**DATASET EXTRACT**
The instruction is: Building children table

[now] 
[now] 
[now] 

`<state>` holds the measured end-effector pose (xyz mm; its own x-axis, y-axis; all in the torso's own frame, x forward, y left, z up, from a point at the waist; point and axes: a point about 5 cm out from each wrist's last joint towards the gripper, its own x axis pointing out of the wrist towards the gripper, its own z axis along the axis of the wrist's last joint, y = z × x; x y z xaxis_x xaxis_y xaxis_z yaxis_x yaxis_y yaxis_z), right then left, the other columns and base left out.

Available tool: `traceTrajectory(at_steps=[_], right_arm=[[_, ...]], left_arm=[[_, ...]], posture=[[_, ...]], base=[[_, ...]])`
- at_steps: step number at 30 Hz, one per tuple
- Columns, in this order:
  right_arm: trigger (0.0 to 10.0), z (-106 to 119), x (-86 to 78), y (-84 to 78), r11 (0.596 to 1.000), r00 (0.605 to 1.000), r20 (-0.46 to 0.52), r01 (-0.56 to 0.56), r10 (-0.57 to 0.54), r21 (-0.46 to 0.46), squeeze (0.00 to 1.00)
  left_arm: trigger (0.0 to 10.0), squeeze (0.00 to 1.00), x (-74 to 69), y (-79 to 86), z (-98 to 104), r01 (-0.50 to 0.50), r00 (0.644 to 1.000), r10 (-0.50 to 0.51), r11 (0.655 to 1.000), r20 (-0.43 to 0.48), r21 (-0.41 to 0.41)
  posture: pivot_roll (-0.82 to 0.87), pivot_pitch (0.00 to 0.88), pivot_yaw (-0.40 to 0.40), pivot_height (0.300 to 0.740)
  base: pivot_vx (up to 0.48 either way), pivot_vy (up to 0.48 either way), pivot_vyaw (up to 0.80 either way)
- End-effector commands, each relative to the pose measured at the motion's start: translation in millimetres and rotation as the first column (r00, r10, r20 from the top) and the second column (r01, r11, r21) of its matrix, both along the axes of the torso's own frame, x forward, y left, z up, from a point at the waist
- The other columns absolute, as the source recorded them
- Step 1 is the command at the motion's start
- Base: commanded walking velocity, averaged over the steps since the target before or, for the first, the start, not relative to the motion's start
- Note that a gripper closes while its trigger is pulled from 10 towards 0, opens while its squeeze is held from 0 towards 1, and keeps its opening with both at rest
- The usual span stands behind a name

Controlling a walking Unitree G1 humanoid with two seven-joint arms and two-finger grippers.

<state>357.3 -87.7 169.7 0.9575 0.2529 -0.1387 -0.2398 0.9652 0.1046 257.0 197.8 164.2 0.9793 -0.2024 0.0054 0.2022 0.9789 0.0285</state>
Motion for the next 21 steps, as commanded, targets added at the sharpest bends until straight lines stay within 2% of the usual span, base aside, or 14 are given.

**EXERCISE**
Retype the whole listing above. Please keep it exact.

**REPLY**
The instruction is: Building children table

[now] 
[now] 
[now] 

`<state>` holds the measured end-effector pose (xyz mm; its own x-axis, y-axis; all in the torso's own frame, x forward, y left, z up, from a point at the waist; point and axes: a point about 5 cm out from each wrist's last joint towards the gripper, its own x axis pointing out of the wrist towards the gripper, its own z axis along the axis of the wrist's last joint, y = z × x; x y z xaxis_x xaxis_y xaxis_z yaxis_x yaxis_y yaxis_z), right then left, the other columns and base left out.

Available tool: `traceTrajectory(at_steps=[_], right_arm=[[_, ...]], left_arm=[[_, ...]], posture=[[_, ...]], base=[[_, ...]])`
- at_steps: step number at 30 Hz, one per tuple
- Columns, in this order:
  right_arm: trigger (0.0 to 10.0), z (-106 to 119), x (-86 to 78), y (-84 to 78), r11 (0.596 to 1.000), r00 (0.605 to 1.000), r20 (-0.46 to 0.52), r01 (-0.56 to 0.56), r10 (-0.57 to 0.54), r21 (-0.46 to 0.46), squeeze (0.00 to 1.00)
  left_arm: trigger (0.0 to 10.0), squeeze (0.00 to 1.00), x (-74 to 69), y (-79 to 86), z (-98 to 104), r01 (-0.50 to 0.50), r00 (0.644 to 1.000), r10 (-0.50 to 0.51), r11 (0.655 to 1.000), r20 (-0.43 to 0.48), r21 (-0.41 to 0.41)
  posture: pivot_roll (-0.82 to 0.87), pivot_pitch (0.00 to 0.88), pivot_yaw (-0.40 to 0.40), pivot_height (0.300 to 0.740)
  base: pivot_vx (up to 0.48 either way), pivot_vy (up to 0.48 either way), pivot_vyaw (up to 0.80 either way)
- End-effector commands, each relative to the pose measured at the motion's start: translation in millimetres and rotation as the first column (r00, r10, r20 from the top) and the second column (r01, r11, r21) of its matrix, both along the axes of the torso's own frame, x forward, y left, z up, from a point at the waist
- The other columns absolute, as the source recorded them
- Step 1 is the command at the motion's start
- Base: commanded walking velocity, averaged over the steps since the target before or, for the first, the start, not relative to the motion's start
- Note that a gripper closes while its trigger is pulled from 10 towards 0, opens while its squeeze is held from 0 towards 1, and keeps its opening with both at rest
- The usual span stands behind a name

Controlling a walking Unitree G1 humanoid with two seven-joint arms and two-finger grippers.

<state>357.3 -87.7 169.7 0.9575 0.2529 -0.1387 -0.2398 0.9652 0.1046 257.0 197.8 164.2 0.9793 -0.2024 0.0054 0.2022 0.9789 0.0285</state>
Motion for the next 21 steps, as commanded, targets added at the sharpest bends until straight lines stay within 2% of the usual span, base aside, or 14 are given.

This is the complete answer to the exercise.